** TASK GOAL **
Below this sentence is a listing; return exactly its lines from the one with "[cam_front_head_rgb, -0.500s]" to the one with "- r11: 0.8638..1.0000", both kept, and nothing more.

** ENTRIES SHOWN **
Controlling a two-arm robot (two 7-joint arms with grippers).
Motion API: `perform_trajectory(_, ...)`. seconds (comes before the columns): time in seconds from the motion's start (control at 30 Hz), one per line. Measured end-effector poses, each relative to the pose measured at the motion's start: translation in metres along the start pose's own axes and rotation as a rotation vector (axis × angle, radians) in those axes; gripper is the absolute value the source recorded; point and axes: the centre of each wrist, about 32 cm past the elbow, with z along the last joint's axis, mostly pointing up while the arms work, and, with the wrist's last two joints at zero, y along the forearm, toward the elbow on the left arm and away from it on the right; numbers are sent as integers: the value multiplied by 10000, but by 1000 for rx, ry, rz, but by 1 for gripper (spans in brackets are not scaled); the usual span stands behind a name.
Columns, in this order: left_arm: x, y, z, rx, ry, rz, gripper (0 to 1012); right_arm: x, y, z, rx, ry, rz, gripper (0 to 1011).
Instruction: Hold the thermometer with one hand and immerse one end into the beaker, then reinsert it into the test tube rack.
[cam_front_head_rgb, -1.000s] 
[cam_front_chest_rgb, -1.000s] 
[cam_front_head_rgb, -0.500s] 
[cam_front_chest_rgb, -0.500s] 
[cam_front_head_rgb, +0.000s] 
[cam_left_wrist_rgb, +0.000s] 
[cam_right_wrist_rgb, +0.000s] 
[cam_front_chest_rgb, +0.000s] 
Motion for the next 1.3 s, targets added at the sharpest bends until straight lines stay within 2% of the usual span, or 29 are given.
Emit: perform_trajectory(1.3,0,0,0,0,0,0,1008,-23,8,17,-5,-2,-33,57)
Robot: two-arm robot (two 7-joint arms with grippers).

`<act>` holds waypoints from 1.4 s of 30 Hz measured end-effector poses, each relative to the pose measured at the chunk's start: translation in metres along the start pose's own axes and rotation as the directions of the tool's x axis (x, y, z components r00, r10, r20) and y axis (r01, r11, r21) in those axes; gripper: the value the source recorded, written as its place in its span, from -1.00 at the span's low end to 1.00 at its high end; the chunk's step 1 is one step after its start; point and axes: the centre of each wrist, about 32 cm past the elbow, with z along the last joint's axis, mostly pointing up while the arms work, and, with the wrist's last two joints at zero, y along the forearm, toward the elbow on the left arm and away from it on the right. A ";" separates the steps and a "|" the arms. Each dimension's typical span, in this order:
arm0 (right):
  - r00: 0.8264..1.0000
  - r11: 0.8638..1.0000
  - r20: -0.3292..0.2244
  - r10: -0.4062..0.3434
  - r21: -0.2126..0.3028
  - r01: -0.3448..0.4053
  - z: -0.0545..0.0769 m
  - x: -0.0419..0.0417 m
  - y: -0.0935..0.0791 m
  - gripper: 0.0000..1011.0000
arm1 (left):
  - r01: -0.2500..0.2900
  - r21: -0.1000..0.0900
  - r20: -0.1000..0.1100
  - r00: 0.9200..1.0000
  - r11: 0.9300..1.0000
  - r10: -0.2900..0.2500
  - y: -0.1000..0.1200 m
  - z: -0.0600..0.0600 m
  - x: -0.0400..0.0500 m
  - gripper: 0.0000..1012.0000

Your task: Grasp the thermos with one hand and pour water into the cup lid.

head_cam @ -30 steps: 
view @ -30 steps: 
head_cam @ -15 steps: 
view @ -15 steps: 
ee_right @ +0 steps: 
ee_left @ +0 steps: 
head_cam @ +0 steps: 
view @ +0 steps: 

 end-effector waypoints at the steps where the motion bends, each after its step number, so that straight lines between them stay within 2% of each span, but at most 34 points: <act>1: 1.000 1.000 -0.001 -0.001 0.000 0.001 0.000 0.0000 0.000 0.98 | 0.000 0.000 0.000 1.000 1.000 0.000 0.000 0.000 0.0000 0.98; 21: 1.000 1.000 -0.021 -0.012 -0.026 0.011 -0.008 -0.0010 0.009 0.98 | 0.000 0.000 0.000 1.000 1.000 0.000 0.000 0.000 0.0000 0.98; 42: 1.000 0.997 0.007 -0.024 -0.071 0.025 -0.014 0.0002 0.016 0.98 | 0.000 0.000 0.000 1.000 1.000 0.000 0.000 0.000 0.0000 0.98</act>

** ANSWER BELOW **
[cam_front_head_rgb, -0.500s] 
[cam_front_chest_rgb, -0.500s] 
[cam_front_head_rgb, +0.000s] 
[cam_left_wrist_rgb, +0.000s] 
[cam_right_wrist_rgb, +0.000s] 
[cam_front_chest_rgb, +0.000s] 
Motion for the next 1.3 s, targets added at the sharpest bends until straight lines stay within 2% of the usual span, or 29 are given.
Emit: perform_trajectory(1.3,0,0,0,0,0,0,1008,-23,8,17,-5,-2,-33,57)
Robot: two-arm robot (two 7-joint arms with grippers).

`<act>` holds waypoints from 1.4 s of 30 Hz measured end-effector poses, each relative to the pose measured at the chunk's start: translation in metres along the start pose's own axes and rotation as the directions of the tool's x axis (x, y, z components r00, r10, r20) and y axis (r01, r11, r21) in those axes; gripper: the value the source recorded, written as its place in its span, from -1.00 at the span's low end to 1.00 at its high end; the chunk's step 1 is one step after its start; point and axes: the centre of each wrist, about 32 cm past the elbow, with z along the last joint's axis, mostly pointing up while the arms work, and, with the wrist's last two joints at zero, y along the forearm, toward the elbow on the left arm and away from it on the right. A ";" separates the steps and a "|" the arms. Each dimension's typical span, in this order:
arm0 (right):
  - r00: 0.8264..1.0000
  - r11: 0.8638..1.0000

What the exercise asked for is now complete.